Outros estudavam ou tinham outro emprego enquanto estavam nomeados no gabinete do vereador.

Idosos de fora do Rio
No relatório, o MPRJ destacou a contratação de “servidores com idade elevada, e que moram em outros municípios e até em outros estados, distantes de onde é exercido o mandato do vereador Carlos Bolsonaro”.

Para os promotores, isso “inviabilizaria o cumprimento das funções de assessoria parlamentar”.

Uma das contratadas foi Diva da Cruz Martins, de 72 anos, moradora de Nova Iguaçu. Diva foi lotada entre 2003 e 2005 — ou seja, no primeiro e no segundo mandatos — no gabinete do vereador e recebia R$ 3 mil por mês.

“Eu não encontrava com ninguém. Eu ia lá e voltava, não sei nem quem trabalhava lá. Não sei nem quem era funcionário, quem não era”, disse à GloboNews.

Diva não soube dizer aos promotores qual era a denominação do seu cargo. Ela disse em depoimento que “seu trabalho” era “comparecer à Câmara de Vereadores uma vez por mês, buscar uns folhetos e distribuir às pessoas no Centro de Nova Iguaçu”.

A ex-servidora também contou aos promotores que, nesse dia do mês que usava para buscar os folhetos de seu trabalho, aproveitava para assinar o ponto.

À GloboNews, Diva repetiu a resposta dada ao MP.

“Eu fazia panfleto aqui em Nova Iguaçu. Eu pegava lá e trazia para cá”, afirmou.
Para Michael Mohallem, professor de direito penal, atividades de um vereador do Rio fora do município “devem ser excepcionais”.

“A atividade cotidiana, serviço para o qual o servidor é pago com recursos do contribuinte do Município do Rio, tem que ser exercida naturalmente no munícipio”, disse.

Mas um ofício da Câmara sobre a frequência dos servidores do gabinete de Carlos Bolsonaro mostra que entre os anos de 2003 e 2005, diva não esteve nenhuma vez na Casa.

Diva disse para a GloboNews que não batia ponto nem tinha crachá na Câmara.

Resende-Rio
O Ministério Público ouviu também o casal Ananda e Guilherme Hudson, que trabalhou para o vereador.

Ananda Hudson foi servidora da Câmara de março de 2009 até agosto de 2010. Enquanto exercia a função de assessora parlamentar, Ananda cursou o último ano da faculdade de letras em Resende, no Sul do RJ, que fica a 171 km da Câmara — um trajeto percorrido em cerca de três horas, de carro.
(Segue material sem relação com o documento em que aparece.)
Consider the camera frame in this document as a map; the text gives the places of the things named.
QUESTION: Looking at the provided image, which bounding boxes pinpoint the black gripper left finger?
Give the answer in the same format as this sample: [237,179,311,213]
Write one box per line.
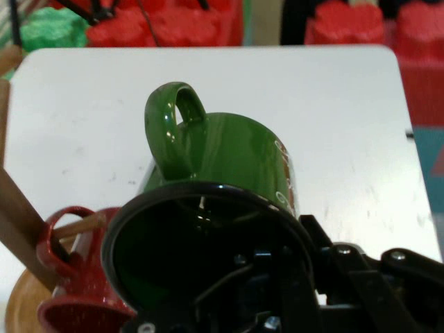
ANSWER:
[239,242,320,333]

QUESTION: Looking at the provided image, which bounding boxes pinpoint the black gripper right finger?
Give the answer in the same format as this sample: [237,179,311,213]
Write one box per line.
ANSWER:
[298,214,444,333]

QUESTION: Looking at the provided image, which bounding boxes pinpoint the green enamel mug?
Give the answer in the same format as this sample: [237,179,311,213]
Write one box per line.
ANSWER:
[101,80,315,315]

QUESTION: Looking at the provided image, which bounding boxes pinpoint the teal floor mat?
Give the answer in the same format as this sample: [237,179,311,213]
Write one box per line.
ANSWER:
[411,126,444,216]

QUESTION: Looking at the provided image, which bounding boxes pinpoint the red enamel mug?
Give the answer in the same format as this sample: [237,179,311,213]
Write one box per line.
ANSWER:
[35,205,139,333]

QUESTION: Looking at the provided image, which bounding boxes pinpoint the brown wooden mug tree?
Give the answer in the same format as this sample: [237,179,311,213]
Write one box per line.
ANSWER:
[0,44,109,333]

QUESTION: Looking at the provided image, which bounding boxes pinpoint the green foam block, small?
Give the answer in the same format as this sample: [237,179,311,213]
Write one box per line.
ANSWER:
[17,6,90,50]
Perguntada como conciliava o último ano do curso em Resende com o trabalho no Rio de Janeiro, Ananda disse que ia e voltava de Resende todos os dias, e fazia as aulas no período noturno. E que ela e o marido assinavam o ponto uma vez por mês.

Ananda disse aos promotores que não se lembrava do nome de nenhum outro servidor do gabinete de Carlos Bolsonaro e que jamais participou de uma reunião com o vereador.

Guilherme, marido de Ananda, foi chefe de gabinete do vereador Carlos Bolsonaro entre abril de 2008 e janeiro de 2018. Assumiu o cargo no lugar da prima, Ana Cristina Siqueira Valle, ex-mulher do presidente Jair Bolsonaro.

Mesmo com o cargo de chefia, guilherme disse aos promotores que “nunca teve crachá”.

Guilherme disse ainda que “fazia análise da constitucionalidade e elaborava textos para projetos de lei”. Segundo o ex-assessor, os projetos eram revisados pela esposa, Ananda, para adequação à norma culta da língua.

“Quando redigia os projetos de lei, os salvava em pen-drives e entregava diretamente ao vereador, de forma que não tem registros desses trabalhos”, disse o MP.

Guilherme afirmou que, ao longo do tempo em que atuou como chefe de gabinete, trocou pouquíssimos e-mails com Carlos Bolsonaro.

O que dizem os envolvidos
A GloboNews perguntou se a defesa do vereador Carlos Bolsonaro gostaria de gravar entrevista sobre o teor da reportagem. O advogado Antonio Carlos Fonseca se manifestou por meio de nota.

“Em razão do sigilo decretado no procedimento, as informações necessárias para comprovar as tarefas desempenhadas pelos funcionários desde 2001 estão sendo apresentadas ao MP, que inclusive já foi comunicado que o parlamentar está à disposição e empenhado em esclarecer os fatos”, afirmou.

Já o advogado Jefferson de Carvalho Gomes, responsável pela defesa de Guilherme e Ananda informou que os os dois “já prestaram os devidos esclarecimentos ao Ministério Público em procedimento investigatório sigiloso”.

“Cientes de que jamais cometeram qualquer ato ilícito, confiam na lisura das instituições e aguardam pelo desfecho do procedimento acima citado”, emendou.